SHOCKING developments have rocked Zimbabwe’s mining sector lately.
Swathes of mineral fields have been controversially parceled out to Chinese investors at a scale never seen before, even in colonial times.
Chinese firms are scouring for minerals across the country, including in wildlife sanctuaries, over ancestral graveyards and on land reserved for rural settlements.
Defenseless rural communities are bearing the brunt, being hounded out, with centuries-old cultures torn apart by powerful multinational corporations, as their government watches in silence.
Controversy around the exploitation of black granite in Mutoko has been well-documented. And the Chinese have taken it to another level.
About 1 500 villagers face displacement to make way for a Chinese firm that will drill and blast away their inheritance.
This development will remain a sad reminder of what used to be a serene and picturesque environment.
The brazen display of power, force and disrespect by big-dollar companies in the Mavhuradona area was another shocking phase on the mineral rush. Chrome fields stretching into a protected area have been carved out and tore maize fields and homesteads apart. However, it took the intervention of the media for government to stop the chaos. More shocking was that none knew exactly which company was carrying out this destructive adventure.

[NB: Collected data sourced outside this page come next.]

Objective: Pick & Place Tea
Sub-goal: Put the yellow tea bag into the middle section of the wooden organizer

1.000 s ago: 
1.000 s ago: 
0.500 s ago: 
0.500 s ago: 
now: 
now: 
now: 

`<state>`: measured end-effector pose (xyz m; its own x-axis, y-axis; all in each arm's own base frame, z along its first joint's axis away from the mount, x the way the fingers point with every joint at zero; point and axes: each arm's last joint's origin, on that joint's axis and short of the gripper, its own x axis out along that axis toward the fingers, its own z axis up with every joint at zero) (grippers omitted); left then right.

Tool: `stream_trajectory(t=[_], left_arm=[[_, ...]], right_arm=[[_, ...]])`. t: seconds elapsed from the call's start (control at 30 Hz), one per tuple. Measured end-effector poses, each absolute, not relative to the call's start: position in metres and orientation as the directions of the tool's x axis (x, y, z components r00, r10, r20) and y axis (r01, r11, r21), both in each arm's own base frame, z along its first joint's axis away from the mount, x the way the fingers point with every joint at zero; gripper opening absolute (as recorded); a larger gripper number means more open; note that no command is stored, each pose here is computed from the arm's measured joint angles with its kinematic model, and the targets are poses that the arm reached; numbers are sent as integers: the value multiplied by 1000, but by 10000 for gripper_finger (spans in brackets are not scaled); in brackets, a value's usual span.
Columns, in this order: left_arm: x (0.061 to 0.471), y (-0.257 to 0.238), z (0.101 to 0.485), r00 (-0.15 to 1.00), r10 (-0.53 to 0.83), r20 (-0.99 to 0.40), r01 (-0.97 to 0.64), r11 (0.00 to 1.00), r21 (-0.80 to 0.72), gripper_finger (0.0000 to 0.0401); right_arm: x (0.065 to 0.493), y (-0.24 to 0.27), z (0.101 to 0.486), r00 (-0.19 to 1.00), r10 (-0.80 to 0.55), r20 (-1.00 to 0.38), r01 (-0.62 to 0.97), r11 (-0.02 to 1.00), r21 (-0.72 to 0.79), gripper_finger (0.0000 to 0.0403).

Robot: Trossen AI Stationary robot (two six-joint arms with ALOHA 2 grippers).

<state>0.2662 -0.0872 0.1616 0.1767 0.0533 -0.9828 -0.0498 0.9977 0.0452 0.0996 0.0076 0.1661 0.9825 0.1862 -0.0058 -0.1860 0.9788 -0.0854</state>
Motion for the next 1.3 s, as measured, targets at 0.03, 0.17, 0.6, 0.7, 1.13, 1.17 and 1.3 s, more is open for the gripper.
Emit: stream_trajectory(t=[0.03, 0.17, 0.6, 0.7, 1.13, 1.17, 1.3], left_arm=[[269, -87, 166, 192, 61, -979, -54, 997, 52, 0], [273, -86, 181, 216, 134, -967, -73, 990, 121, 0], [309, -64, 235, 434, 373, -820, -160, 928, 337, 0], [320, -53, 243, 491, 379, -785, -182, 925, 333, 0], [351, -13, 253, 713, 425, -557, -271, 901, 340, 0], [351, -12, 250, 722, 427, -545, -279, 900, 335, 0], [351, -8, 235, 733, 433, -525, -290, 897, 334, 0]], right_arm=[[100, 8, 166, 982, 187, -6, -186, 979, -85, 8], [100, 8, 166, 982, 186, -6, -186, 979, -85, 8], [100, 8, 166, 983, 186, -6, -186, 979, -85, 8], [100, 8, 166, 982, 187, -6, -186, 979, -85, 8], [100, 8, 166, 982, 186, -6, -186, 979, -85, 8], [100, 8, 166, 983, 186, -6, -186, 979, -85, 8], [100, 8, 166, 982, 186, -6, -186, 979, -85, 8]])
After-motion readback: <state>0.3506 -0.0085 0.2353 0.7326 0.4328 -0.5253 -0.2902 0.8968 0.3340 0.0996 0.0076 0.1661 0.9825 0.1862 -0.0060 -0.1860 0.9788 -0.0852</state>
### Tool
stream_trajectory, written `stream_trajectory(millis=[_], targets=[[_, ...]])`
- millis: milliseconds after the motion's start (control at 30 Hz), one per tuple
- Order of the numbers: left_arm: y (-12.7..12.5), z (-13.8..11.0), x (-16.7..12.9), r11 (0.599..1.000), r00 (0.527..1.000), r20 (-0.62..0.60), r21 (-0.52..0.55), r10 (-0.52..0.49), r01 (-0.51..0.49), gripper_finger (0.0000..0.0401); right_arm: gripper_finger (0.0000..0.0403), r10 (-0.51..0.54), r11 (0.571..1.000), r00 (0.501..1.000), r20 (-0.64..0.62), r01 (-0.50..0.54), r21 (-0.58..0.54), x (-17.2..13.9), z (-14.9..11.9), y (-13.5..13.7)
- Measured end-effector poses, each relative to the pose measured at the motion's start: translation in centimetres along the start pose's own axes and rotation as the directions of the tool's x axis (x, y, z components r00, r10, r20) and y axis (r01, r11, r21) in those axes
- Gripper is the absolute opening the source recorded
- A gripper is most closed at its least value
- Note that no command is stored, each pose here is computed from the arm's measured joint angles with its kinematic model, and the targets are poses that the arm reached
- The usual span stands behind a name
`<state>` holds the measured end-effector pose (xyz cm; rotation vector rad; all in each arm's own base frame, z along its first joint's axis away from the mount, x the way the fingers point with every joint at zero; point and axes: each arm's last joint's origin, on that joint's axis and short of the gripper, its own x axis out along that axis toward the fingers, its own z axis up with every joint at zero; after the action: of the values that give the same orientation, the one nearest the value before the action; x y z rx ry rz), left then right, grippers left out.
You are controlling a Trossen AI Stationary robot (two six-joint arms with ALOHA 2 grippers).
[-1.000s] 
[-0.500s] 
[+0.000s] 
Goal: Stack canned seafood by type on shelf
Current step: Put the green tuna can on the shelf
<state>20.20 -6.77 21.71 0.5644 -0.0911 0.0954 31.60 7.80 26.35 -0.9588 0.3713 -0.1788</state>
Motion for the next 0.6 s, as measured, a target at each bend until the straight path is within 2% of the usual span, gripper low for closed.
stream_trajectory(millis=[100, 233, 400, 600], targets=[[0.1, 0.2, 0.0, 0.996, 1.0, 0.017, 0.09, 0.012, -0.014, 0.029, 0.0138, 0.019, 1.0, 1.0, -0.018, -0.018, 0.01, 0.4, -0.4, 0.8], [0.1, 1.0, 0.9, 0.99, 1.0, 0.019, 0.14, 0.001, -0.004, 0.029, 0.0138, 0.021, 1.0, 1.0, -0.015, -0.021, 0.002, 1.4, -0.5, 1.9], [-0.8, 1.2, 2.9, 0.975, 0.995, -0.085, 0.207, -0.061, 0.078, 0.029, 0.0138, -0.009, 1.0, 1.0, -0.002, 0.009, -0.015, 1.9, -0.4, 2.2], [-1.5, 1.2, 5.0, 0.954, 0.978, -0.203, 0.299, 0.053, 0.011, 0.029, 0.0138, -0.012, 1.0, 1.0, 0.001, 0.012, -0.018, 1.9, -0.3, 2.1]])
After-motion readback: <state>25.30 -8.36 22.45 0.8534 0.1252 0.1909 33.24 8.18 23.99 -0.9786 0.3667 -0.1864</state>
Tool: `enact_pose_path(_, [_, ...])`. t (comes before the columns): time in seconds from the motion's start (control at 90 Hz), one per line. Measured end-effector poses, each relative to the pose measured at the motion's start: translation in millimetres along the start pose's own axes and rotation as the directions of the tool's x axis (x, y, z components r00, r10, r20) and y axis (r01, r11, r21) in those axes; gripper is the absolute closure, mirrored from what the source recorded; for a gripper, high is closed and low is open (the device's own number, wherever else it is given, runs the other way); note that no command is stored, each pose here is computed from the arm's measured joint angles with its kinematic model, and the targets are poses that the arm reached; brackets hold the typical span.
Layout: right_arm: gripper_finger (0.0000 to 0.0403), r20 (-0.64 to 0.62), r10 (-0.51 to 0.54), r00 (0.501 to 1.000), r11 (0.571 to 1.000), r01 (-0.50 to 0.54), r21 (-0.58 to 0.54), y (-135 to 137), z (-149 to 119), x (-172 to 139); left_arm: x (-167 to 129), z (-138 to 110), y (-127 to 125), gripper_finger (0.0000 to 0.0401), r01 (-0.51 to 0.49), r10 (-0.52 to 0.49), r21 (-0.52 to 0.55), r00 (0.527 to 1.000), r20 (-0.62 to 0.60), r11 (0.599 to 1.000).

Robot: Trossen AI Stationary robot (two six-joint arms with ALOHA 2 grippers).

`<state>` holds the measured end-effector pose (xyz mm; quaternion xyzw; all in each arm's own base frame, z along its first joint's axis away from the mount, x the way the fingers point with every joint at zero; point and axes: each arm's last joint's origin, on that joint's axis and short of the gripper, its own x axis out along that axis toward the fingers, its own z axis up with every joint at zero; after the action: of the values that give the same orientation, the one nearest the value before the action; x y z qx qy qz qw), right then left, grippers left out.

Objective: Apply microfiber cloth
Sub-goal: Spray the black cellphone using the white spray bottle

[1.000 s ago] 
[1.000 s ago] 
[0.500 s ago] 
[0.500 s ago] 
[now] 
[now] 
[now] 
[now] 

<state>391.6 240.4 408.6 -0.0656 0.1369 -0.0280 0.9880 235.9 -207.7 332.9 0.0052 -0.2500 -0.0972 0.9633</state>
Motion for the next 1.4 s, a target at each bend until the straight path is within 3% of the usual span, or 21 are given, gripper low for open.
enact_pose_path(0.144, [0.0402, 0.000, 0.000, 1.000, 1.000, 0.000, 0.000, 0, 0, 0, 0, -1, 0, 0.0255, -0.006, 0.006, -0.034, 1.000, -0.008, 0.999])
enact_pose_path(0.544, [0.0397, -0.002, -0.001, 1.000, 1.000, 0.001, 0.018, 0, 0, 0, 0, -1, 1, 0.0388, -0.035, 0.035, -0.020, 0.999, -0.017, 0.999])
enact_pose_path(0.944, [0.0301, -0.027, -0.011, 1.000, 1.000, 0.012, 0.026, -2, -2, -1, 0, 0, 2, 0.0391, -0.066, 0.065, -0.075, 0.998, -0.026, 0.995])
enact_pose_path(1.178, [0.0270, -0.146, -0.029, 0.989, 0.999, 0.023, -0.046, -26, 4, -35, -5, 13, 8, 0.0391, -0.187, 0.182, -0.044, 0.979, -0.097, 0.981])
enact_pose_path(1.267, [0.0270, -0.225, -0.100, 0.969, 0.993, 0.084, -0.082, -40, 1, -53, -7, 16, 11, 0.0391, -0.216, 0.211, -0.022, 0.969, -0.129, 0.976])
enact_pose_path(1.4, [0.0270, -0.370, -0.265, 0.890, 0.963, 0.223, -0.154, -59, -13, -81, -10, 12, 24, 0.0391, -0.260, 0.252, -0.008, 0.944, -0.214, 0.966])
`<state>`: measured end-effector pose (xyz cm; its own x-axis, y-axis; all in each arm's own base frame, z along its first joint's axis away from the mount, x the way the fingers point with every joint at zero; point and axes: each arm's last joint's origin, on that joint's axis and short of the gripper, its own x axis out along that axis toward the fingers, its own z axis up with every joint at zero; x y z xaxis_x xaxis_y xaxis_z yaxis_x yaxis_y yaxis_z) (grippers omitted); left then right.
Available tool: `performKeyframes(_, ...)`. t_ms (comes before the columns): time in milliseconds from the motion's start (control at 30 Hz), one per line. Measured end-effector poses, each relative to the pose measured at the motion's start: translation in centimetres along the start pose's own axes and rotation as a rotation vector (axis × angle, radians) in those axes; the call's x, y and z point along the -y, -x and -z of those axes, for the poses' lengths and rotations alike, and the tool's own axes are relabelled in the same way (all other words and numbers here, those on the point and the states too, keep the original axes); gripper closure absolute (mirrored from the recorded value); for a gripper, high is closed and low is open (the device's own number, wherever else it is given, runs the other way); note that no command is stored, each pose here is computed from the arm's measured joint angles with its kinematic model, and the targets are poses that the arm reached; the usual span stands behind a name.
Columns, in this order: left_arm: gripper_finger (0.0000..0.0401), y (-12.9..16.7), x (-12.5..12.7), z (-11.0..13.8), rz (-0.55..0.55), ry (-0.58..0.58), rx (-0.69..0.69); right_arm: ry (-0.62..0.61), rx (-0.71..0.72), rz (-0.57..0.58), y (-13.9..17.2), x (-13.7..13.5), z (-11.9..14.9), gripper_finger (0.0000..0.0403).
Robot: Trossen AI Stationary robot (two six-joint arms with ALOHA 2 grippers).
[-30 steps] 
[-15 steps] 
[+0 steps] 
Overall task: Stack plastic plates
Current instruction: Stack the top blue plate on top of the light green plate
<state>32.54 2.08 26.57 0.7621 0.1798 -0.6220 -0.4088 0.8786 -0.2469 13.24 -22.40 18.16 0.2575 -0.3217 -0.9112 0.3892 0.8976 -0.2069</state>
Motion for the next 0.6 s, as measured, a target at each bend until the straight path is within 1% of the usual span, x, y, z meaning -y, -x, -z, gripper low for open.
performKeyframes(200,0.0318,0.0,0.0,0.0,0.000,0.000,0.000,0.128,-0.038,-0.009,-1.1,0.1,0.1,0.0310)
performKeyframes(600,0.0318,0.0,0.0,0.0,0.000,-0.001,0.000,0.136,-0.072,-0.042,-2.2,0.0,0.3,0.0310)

The Chinese said their hands were clean. The arrogant miner on the ground was mum. Examples of this sheer destruction of communities are too many to mention.
But two things stand out: the first is that these outcries have been loud enough to elicit the desired attention. What is more worrying is government’s indifference while big firms violate people’s rights.
Zimplats, Mimosa and Anglo American’s Unki have been developing mines at a far bigger scale in Zimbabwe, but not a tear was shed. The place where Unki has developed its assets, on the foothills of Boterekwa in Shurugwi, used to be a village. But they were respectfully requested to make way for the big investment. Today, the villagers are living a better life just across the river.
In Mutoko, they have long-waited for Mines minister Winston Chitando’s intervention; and the sad the truth is, Zimbabwe is under siege from resource-chasing Chinese.
Should the silence continue, Zimbabwe would sadly wake up one day to find entire ancestral lands partitioned into mines and whole cultural heritages destroyed.
While it is understandable that the government is desperate to meet its target for the mining sector to earn US$12 billion per year from minerals from the year 2023, which is an election year, this should not be done wantonly and at such a huge cost — both socially and economically — to rural communities. Chitando knows the target is impossible, given that only US$2 billion is coming out of mines now. The only way is to give out more mineral fields haphazardly.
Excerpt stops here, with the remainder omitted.